Codeditor explicitly models code changes as edit and learns to correlate changes across programming languages.
Codeditor outperforms the state-of-the-art approaches by a large margin on all commonly used automatic metrics.
- Score: 45.083171710527985
- License: http://creativecommons.org/licenses/by/4.0/
- Abstract: Many software projects implement APIs and algorithms in multiple programming
languages. Maintaining such projects is tiresome, as developers have to ensure
that any change (e.g., a bug fix or a new feature) is being propagated, timely
and without errors, to implementations in other programming languages.
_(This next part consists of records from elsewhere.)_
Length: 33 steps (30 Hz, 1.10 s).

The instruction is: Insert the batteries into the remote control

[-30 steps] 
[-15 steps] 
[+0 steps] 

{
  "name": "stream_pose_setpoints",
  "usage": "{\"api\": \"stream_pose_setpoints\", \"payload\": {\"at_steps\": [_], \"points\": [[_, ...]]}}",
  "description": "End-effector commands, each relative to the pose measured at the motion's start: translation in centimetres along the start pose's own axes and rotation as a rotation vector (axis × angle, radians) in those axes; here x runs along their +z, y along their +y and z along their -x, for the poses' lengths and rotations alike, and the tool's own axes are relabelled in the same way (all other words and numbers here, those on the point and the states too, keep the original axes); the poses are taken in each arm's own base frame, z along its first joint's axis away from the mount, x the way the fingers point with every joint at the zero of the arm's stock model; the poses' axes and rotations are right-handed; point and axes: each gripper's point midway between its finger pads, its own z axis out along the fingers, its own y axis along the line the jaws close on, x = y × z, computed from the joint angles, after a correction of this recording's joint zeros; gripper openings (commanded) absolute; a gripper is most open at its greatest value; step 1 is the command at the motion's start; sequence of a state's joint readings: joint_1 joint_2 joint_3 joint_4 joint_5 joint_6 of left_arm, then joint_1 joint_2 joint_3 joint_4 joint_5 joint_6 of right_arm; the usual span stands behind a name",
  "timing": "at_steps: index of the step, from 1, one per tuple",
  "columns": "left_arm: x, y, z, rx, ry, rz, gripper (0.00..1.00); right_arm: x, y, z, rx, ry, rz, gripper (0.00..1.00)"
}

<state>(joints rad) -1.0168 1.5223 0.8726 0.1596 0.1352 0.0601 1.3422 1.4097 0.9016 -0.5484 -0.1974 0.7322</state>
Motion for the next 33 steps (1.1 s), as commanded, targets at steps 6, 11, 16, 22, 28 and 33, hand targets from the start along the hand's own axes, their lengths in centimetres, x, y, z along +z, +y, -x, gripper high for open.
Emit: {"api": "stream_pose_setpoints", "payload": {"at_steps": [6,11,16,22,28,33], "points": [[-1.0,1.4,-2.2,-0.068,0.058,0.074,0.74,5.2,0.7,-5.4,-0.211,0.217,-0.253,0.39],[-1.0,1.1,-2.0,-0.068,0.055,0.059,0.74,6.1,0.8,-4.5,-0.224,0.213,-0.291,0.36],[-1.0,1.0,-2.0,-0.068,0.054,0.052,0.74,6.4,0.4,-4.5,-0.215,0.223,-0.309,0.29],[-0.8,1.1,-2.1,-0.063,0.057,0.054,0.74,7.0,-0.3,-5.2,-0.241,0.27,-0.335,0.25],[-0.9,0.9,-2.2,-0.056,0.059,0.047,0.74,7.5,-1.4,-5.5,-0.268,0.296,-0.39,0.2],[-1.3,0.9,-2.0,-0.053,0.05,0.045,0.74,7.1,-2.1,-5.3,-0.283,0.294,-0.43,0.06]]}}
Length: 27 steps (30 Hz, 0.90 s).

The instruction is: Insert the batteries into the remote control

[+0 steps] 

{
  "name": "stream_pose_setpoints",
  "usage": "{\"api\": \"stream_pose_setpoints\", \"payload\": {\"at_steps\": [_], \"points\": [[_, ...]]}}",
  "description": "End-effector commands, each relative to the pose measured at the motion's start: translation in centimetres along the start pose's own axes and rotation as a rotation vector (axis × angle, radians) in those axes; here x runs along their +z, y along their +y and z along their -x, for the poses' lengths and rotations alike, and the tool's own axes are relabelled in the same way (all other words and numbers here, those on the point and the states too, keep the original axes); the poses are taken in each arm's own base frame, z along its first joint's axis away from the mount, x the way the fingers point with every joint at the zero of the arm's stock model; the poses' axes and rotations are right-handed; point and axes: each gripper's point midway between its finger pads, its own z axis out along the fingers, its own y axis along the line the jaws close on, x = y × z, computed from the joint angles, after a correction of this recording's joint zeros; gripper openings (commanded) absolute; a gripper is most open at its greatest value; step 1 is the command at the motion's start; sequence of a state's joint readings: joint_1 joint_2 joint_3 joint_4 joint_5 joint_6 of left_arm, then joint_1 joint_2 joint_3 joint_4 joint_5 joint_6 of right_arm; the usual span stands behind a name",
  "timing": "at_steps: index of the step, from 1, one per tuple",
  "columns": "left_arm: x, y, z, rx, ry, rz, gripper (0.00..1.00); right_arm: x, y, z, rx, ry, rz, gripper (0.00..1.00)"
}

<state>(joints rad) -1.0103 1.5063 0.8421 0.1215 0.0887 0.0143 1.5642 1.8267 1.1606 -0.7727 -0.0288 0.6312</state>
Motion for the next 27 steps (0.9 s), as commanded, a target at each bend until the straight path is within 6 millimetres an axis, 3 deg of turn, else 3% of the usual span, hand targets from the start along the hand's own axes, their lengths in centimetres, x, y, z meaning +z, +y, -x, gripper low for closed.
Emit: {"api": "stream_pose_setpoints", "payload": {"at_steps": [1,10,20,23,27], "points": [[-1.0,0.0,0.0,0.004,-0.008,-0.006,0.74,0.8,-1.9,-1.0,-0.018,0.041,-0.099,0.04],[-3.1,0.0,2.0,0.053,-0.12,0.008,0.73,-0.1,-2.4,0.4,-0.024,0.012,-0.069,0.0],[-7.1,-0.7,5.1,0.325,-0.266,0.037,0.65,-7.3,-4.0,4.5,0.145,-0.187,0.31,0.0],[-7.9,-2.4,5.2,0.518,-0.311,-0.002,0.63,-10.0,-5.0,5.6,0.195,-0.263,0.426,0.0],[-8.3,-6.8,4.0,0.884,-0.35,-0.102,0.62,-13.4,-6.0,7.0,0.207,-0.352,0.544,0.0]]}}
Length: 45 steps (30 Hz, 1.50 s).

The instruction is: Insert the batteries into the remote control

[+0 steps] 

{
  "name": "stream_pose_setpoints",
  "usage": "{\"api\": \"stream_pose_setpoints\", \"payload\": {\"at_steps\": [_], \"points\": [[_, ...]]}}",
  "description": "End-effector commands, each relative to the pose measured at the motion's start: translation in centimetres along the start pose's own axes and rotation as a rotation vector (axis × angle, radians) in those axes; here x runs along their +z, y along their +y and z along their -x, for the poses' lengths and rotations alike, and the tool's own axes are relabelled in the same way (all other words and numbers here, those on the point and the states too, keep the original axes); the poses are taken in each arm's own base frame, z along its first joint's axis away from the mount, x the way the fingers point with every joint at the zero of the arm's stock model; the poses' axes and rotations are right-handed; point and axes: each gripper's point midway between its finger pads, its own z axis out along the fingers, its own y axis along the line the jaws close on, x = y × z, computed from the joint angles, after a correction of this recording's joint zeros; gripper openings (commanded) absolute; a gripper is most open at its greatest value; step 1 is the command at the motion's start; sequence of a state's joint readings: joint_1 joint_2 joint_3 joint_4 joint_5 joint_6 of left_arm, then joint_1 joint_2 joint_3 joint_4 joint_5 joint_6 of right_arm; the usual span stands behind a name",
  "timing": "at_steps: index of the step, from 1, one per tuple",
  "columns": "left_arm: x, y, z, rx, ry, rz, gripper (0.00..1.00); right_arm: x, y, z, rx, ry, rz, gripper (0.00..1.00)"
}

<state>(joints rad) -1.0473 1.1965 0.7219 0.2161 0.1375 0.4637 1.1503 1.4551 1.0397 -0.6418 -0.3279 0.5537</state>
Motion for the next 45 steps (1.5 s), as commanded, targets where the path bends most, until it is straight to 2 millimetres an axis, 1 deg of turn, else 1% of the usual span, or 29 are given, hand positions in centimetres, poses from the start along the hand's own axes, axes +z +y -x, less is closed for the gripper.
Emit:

In the
world of ever-changing software, using rule-based translation tools (i.e.,
transpilers) or machine learning models for translating code from one language
to another provides limited value. Translating each time the entire codebase
from one language to another is not the way developers work. In this paper, we
target a novel task: translating code changes from one programming language to
another using large language models (LLMs). We design and implement the first
LLM, dubbed Codeditor, to tackle this task. Codeditor explicitly models code
changes as edit sequences and learns to correlate changes across programming
languages. To evaluate Codeditor, we collect a corpus of 6,613 aligned code
changes from 8 pairs of open-source software projects implementing similar
functionalities in two programming languages (Java and C#). Results show that
Codeditor outperforms the state-of-the-art approaches by a large margin on all
commonly used automatic metrics. Our work also reveals that Codeditor is
complementary to the existing generation-based models, and their combination
ensures even greater performance.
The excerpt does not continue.